S H O R T I M A G I N E D
M O N O L O G U E S .
- - - -
MORGAN FREEMAN
BUYS A POP-A-SHOT
MACHINE.
- - - -
(7/13/05)
Yes, hello, young man. It would seem I am in the market for a new Pop-A-Shot. You see, my previous machine has broken.
What sort of machine am I looking for, you ask? Well, sonny, that's a harder question than you know. The way I see it, a man can grow close to a machine. Closer than he might suspect. One day you're wandering aimlessly, swallowed up by the great expanse of sky around you, trying hard to make some meaning out of life, this place, this man you see before you every day in the mirror, on the movie screen and the like. Well, let me tell you, sonny—to come home to the glorious sound of your Pop-A-Shot machine, blinking and beeping as if to comfort you, console you in your quest for truth ... this does more for me than I think your mind might comprehend.
My high score? Well ... hell, son. Believe me, I wish I could tell you the answers to all of life's questions, I really do. To be on top of it all at one moment, riding high on the joys of success, the satisfaction of great accomplishment, whether it be portraying the
president of the United States or narrating the harrowing story of Andy Dufresne or Clint Eastwood's subtly beautiful Million Dollar Baby. This is no small thing. And yet a man hungers still, falls still—far short of his dreams, of the hopes he stores for ages in the quiet longing of his beating heart. And what was the highest score of all? I wish I knew. I truly wish I knew.

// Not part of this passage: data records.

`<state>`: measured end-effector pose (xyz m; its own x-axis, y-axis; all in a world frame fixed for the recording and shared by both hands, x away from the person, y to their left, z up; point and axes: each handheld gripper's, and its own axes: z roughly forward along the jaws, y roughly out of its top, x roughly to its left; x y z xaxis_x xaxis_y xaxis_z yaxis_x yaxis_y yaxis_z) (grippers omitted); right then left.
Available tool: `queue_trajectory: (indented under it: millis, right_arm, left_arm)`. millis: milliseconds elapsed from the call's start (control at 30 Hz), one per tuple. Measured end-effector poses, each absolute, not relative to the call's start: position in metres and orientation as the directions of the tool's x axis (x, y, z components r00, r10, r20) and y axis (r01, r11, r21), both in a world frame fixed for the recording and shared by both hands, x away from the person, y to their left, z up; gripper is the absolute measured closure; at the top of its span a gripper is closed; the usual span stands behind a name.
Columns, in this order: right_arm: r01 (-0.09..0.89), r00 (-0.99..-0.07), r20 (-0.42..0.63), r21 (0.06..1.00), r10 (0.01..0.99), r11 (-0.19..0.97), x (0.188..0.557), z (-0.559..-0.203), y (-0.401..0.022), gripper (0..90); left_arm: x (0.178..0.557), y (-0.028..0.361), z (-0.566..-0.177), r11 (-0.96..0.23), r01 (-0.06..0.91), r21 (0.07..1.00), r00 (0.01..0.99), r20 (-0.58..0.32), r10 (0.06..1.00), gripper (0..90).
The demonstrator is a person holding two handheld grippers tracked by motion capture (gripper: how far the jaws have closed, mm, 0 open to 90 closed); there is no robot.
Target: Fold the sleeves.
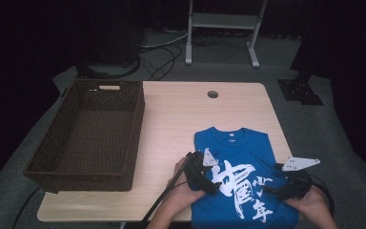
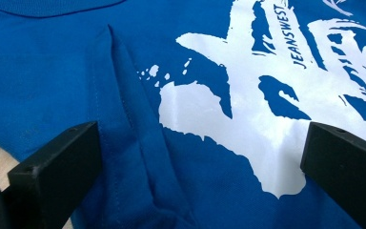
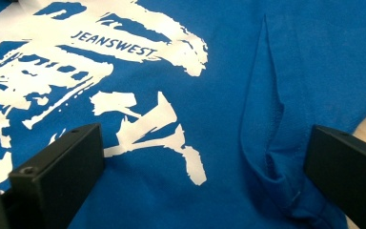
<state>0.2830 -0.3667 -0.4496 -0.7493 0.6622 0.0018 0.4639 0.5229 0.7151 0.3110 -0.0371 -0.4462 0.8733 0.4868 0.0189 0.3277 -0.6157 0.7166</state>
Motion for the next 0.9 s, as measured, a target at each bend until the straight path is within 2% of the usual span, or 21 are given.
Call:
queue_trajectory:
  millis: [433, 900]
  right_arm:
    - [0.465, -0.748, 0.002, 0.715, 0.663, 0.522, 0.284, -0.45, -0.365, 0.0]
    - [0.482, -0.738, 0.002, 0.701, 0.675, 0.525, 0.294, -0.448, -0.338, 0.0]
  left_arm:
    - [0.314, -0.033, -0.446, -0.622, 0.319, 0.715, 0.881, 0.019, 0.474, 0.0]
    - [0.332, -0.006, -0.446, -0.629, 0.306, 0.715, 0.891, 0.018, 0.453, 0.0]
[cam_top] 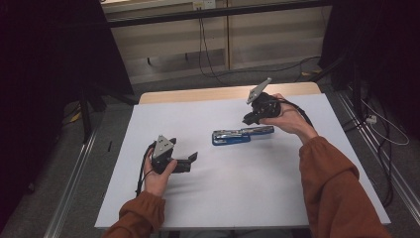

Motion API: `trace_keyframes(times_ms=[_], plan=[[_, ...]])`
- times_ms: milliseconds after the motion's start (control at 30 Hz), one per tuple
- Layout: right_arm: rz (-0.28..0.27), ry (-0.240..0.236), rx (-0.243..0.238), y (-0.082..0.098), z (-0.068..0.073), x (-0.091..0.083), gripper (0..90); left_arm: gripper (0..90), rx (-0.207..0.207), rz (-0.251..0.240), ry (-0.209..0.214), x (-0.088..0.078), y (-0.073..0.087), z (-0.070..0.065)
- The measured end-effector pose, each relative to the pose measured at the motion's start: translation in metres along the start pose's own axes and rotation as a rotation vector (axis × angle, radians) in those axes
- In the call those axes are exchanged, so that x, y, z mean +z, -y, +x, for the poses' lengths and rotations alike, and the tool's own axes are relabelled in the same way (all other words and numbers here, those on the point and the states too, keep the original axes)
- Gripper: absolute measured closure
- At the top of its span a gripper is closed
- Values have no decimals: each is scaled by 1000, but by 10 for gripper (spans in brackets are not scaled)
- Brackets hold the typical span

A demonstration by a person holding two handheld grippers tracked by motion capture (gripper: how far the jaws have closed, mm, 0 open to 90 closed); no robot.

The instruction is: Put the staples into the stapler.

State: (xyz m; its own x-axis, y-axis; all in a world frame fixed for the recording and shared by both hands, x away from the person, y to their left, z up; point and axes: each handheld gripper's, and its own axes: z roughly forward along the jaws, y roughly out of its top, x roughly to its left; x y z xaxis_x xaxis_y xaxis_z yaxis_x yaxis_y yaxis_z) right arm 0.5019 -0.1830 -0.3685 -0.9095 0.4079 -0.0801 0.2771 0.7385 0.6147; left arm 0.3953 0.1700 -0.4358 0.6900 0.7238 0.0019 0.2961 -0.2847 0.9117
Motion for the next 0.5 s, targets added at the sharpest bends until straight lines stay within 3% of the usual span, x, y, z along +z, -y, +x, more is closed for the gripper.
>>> trace_keyframes(times_ms=[500], plan=[[13, -33, -49, -21, 4, 18, 792, 37, -3, -1, 1, 0, 0, 0]])
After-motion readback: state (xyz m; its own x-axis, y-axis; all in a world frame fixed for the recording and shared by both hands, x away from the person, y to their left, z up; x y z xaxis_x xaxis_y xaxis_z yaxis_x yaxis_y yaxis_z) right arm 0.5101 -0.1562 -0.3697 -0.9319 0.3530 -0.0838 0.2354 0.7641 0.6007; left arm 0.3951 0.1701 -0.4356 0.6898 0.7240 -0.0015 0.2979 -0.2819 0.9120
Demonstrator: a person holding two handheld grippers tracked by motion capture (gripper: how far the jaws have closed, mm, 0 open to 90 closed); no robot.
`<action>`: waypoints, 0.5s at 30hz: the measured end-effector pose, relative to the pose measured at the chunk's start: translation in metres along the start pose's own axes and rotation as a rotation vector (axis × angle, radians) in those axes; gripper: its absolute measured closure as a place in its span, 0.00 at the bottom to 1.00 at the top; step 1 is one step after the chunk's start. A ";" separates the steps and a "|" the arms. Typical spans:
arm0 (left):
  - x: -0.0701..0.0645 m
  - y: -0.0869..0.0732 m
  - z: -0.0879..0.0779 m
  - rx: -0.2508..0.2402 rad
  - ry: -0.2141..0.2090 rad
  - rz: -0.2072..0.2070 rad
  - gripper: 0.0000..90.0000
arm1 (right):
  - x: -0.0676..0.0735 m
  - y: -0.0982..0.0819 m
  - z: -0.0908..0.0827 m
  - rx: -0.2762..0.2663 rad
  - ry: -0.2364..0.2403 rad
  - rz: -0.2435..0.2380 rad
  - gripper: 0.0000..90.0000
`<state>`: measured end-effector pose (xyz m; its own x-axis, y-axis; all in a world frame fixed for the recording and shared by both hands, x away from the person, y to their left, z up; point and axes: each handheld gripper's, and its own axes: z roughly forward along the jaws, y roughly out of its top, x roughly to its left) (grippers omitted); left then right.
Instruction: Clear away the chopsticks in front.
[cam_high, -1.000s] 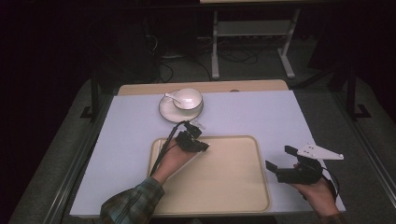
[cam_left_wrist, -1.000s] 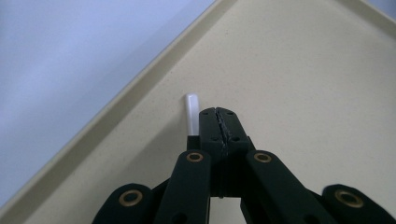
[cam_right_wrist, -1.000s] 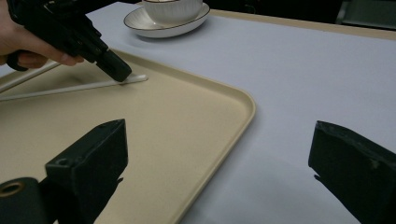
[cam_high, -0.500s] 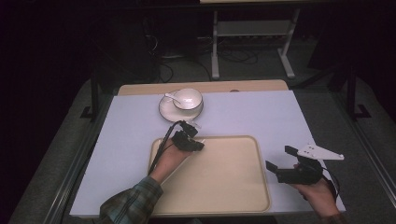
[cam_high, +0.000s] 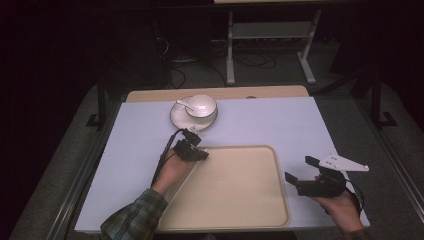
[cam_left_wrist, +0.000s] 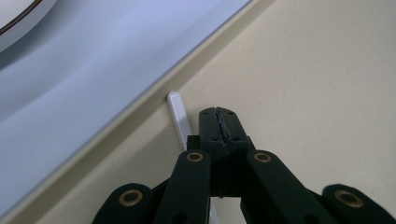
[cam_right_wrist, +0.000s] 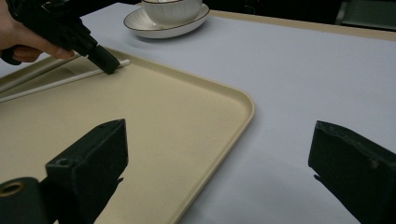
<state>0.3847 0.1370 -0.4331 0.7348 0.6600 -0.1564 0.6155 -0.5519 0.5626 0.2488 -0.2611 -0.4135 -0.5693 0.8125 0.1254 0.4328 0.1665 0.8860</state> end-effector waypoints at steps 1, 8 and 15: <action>0.001 -0.002 -0.001 -0.001 0.002 -0.004 1.00 | 0.000 0.000 0.000 0.000 0.000 0.001 0.05; 0.009 -0.012 -0.011 0.007 0.019 -0.021 1.00 | 0.000 0.000 0.000 -0.001 -0.002 0.001 0.05; 0.017 -0.025 -0.023 0.004 0.032 -0.045 1.00 | 0.000 0.000 0.000 -0.001 -0.001 0.001 0.05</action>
<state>0.3753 0.1742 -0.4308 0.6971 0.7001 -0.1550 0.6485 -0.5233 0.5528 0.2487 -0.2610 -0.4134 -0.5681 0.8133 0.1258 0.4330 0.1654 0.8861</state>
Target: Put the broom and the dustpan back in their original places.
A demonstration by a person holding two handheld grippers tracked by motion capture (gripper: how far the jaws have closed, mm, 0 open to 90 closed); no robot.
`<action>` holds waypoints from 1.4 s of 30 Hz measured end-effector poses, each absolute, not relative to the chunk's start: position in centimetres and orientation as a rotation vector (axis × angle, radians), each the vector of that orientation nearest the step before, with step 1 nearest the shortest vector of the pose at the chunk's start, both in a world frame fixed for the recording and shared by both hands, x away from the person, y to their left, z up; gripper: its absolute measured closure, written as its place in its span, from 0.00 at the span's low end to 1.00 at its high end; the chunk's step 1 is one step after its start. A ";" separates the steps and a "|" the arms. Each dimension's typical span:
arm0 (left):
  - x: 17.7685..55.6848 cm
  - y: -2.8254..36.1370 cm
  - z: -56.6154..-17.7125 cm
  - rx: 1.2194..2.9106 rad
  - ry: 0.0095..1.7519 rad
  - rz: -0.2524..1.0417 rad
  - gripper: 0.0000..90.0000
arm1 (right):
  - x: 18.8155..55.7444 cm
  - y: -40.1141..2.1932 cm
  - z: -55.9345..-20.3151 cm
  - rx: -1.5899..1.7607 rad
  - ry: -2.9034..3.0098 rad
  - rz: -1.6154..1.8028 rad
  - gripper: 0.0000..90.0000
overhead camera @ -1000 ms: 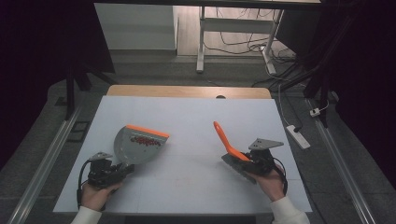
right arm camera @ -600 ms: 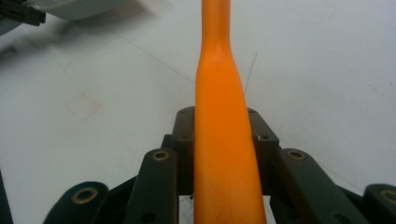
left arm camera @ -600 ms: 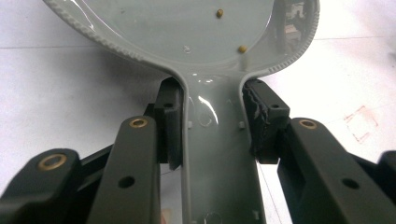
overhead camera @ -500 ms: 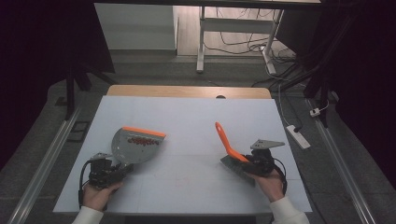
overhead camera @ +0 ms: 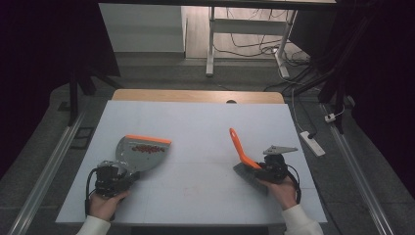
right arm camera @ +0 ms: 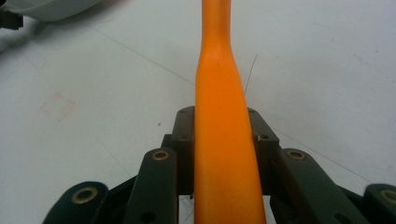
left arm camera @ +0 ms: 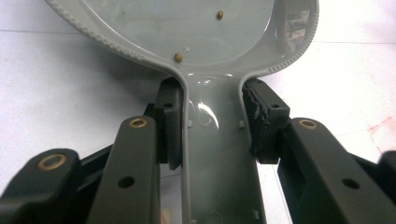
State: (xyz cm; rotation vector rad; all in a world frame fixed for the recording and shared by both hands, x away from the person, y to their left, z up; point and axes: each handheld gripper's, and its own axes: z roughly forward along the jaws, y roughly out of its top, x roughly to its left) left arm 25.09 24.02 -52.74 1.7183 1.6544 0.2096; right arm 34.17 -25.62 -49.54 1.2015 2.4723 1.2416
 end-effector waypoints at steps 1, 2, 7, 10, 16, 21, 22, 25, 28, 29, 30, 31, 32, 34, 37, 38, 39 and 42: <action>25.1 24.0 -52.8 1.718 1.659 0.208 0.68 | 34.3 -25.7 -49.6 1.205 2.468 1.237 0.77; 25.2 24.0 -52.8 1.718 1.663 0.206 0.68 | 34.4 -25.8 -49.6 1.207 2.462 1.228 0.77; 25.3 23.7 -53.1 1.725 1.679 0.209 0.68 | 34.9 -26.0 -49.9 1.221 2.447 1.186 0.72; 25.4 23.6 -53.1 1.731 1.680 0.207 0.68 | 35.3 -26.1 -50.1 1.219 2.447 1.159 0.67; 25.4 23.6 -53.2 1.740 1.675 0.193 0.63 | 35.9 -26.3 -50.5 1.241 2.431 1.085 0.57; 25.2 23.6 -53.0 1.754 1.655 0.205 0.48 | 36.3 -26.6 -50.7 1.268 2.431 1.079 0.53; 25.2 23.7 -53.0 1.759 1.650 0.208 0.46 | 36.3 -26.7 -50.7 1.273 2.431 1.072 0.51; 25.0 23.8 -52.8 1.772 1.636 0.228 0.42 | 36.5 -26.8 -50.9 1.293 2.423 1.052 0.50; 24.7 23.9 -52.4 1.789 1.615 0.246 0.39 | 36.7 -27.0 -50.9 1.320 2.424 1.052 0.48; 24.6 24.0 -52.3 1.791 1.609 0.255 0.38 | 36.7 -27.0 -51.0 1.326 2.422 1.048 0.47; 24.5 24.1 -52.1 1.795 1.604 0.268 0.38 | 36.7 -27.0 -51.0 1.329 2.420 1.033 0.46; 24.4 24.1 -52.0 1.801 1.601 0.281 0.38 | 36.7 -27.0 -51.0 1.328 2.414 1.024 0.46; 24.4 24.1 -51.9 1.807 1.595 0.292 0.37 | 36.7 -27.1 -51.0 1.319 2.408 1.013 0.46; 24.2 24.1 -51.7 1.819 1.587 0.309 0.37 | 36.6 -27.2 -50.9 1.318 2.397 1.024 0.46; 24.1 24.0 -51.5 1.840 1.572 0.329 0.36 | 36.5 -27.3 -50.7 1.314 2.386 1.035 0.46; 24.1 23.9 -51.4 1.845 1.563 0.338 0.36 | 36.5 -27.3 -50.6 1.311 2.379 1.042 0.46; 24.0 23.9 -51.2 1.854 1.554 0.352 0.36 | 36.4 -27.3 -50.5 1.301 2.372 1.049 0.46; 23.8 23.8 -50.8 1.871 1.519 0.382 0.36 | 36.1 -27.5 -50.0 1.279 2.358 1.075 0.47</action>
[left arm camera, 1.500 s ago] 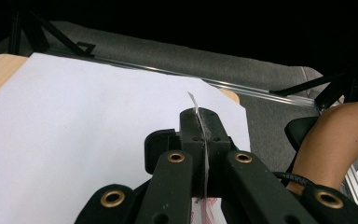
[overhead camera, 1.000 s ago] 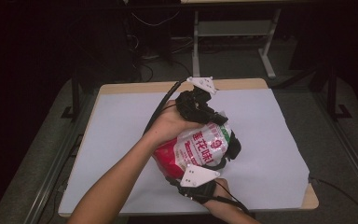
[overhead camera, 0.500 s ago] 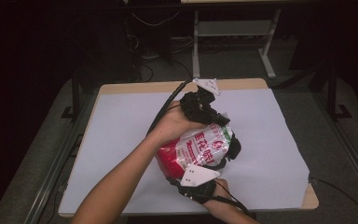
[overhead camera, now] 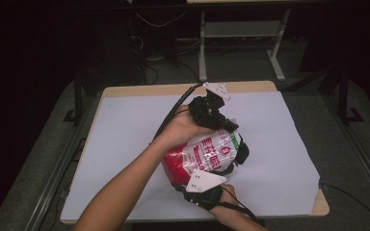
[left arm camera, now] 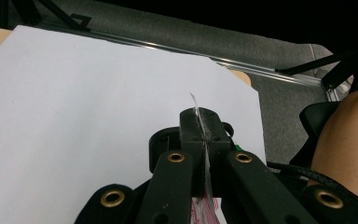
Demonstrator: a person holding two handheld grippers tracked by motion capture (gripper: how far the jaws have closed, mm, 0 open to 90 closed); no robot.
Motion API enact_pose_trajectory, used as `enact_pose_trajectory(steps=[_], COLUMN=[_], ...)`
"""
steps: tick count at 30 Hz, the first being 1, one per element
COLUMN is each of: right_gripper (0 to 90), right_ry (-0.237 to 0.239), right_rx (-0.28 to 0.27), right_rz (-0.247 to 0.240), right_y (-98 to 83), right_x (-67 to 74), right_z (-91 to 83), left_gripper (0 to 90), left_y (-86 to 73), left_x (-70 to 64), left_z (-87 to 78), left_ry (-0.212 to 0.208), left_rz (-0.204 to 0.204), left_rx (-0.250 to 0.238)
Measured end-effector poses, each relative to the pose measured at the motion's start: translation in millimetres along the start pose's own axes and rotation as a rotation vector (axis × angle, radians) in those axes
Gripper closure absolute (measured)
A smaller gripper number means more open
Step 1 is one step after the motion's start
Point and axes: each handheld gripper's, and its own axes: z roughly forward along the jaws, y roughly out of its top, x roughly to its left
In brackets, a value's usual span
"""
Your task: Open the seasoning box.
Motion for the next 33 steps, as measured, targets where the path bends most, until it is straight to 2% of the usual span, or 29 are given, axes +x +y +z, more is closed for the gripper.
enact_pose_trajectory(steps=[5, 12, 19, 26, 33], right_gripper=[81.1, 81.2, 81.1, 81.2, 81.2], right_ry=[0.0, 0.008, 0.01, 0.013, 0.009], right_rx=[0.003, 0.009, 0.01, -0.012, -0.025], right_rz=[-0.003, -0.007, -0.001, 0.012, 0.027], right_y=[-0.6, -1.7, -2.3, -1.0, -1.0], right_x=[-0.2, 0.7, 0.6, -1.0, -3.7], right_z=[0.6, 2.3, 3.1, 0.1, -2.3], left_gripper=[90.0, 90.0, 90.0, 90.0, 90.0], left_y=[0.0, 3.4, 6.0, 12.2, 16.0], left_x=[-0.4, -2.1, -4.7, -5.9, -5.5], left_z=[1.8, 1.5, 4.8, 12.5, 18.3], left_ry=[0.004, 0.021, 0.03, 0.042, 0.043], left_rz=[-0.001, 0.006, -0.001, 0.024, 0.034], left_rx=[0.011, 0.069, 0.089, 0.123, 0.134])
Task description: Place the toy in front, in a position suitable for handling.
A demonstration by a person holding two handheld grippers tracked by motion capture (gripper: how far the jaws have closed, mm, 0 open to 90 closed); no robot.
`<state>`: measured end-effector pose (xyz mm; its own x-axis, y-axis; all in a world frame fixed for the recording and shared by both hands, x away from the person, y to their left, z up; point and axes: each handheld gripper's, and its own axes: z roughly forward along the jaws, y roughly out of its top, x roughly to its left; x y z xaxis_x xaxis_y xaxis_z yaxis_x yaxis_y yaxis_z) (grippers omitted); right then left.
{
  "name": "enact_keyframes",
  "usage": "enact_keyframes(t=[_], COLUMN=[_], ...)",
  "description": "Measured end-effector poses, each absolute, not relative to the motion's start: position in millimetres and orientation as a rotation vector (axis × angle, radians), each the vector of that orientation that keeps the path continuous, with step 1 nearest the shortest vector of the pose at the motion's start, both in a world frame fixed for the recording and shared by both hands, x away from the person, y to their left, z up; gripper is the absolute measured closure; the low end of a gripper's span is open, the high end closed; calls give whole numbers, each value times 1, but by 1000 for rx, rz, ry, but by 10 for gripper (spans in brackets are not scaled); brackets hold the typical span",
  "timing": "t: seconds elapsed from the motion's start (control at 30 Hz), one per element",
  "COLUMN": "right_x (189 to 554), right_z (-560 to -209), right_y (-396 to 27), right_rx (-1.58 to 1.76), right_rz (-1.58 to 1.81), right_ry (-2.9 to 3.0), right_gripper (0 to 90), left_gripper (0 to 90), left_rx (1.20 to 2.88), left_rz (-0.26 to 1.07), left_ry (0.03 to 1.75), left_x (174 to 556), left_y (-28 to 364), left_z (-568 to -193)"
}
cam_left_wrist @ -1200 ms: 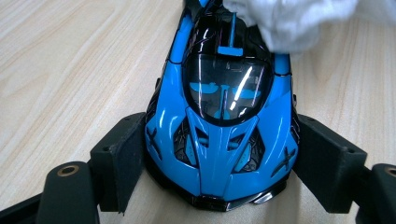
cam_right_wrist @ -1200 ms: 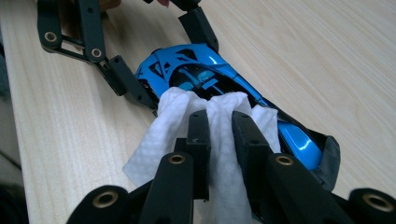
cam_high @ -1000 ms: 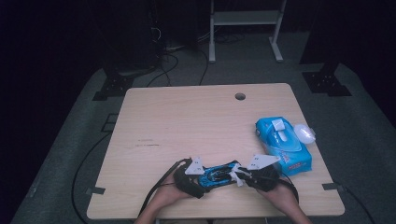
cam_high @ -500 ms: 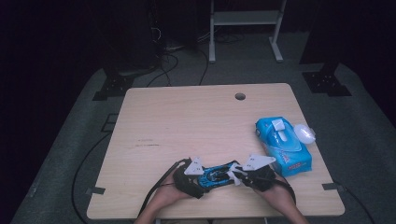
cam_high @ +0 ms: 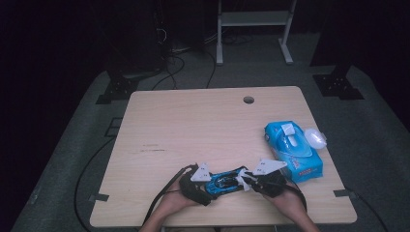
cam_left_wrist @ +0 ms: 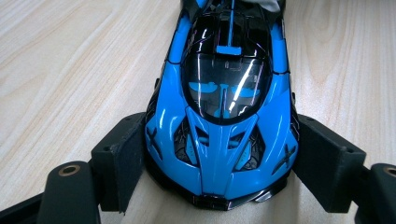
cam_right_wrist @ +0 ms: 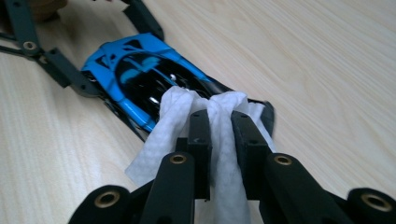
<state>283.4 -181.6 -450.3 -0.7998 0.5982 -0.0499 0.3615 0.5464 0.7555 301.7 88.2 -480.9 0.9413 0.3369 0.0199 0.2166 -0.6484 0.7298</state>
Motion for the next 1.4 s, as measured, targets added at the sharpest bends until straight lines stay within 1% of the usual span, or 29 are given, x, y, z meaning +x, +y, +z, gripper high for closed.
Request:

Once I sunk about 20 buckets in the final 15 seconds, you know, that glorious threshold when the machine transitions from the 2-point basket to the 3-point basket. And then, at that moment, I thought I understood what achievement really means to the wandering mind of a restless man. What total score flashed on the brilliant
screen at game's end? I can't quite recall. Perhaps 123, maybe 137. I was a badass that day. But was the score the most important thing? I don't know if I can answer that.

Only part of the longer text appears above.